▸ **ACTIVITY**
Search each line below for "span", then return the lines where it appears.

- Opening Delimiter -

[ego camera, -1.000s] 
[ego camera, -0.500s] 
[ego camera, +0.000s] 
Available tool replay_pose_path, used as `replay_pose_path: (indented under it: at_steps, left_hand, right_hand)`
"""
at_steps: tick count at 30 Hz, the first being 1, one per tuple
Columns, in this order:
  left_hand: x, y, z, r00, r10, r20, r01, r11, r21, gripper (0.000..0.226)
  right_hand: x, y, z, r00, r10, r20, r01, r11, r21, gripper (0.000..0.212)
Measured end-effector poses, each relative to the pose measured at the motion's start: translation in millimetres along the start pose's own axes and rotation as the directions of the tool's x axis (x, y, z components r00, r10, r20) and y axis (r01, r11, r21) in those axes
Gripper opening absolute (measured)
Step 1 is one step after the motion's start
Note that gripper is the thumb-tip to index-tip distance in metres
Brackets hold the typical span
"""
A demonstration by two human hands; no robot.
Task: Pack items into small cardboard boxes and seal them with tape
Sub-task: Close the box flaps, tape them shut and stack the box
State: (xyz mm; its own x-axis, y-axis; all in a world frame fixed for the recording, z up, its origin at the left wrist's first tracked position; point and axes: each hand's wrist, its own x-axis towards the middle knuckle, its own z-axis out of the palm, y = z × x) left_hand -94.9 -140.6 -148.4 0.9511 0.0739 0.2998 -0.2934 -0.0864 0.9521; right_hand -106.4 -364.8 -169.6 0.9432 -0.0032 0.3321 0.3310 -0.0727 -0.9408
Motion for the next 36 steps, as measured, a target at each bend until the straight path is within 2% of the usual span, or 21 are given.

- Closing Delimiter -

▸ **TASK SOLUTION**
Brackets hold the typical span
Motion for the next 36 steps, as measured, a target at each bend until the straight path is within 2% of the usual span, or 21 are given.

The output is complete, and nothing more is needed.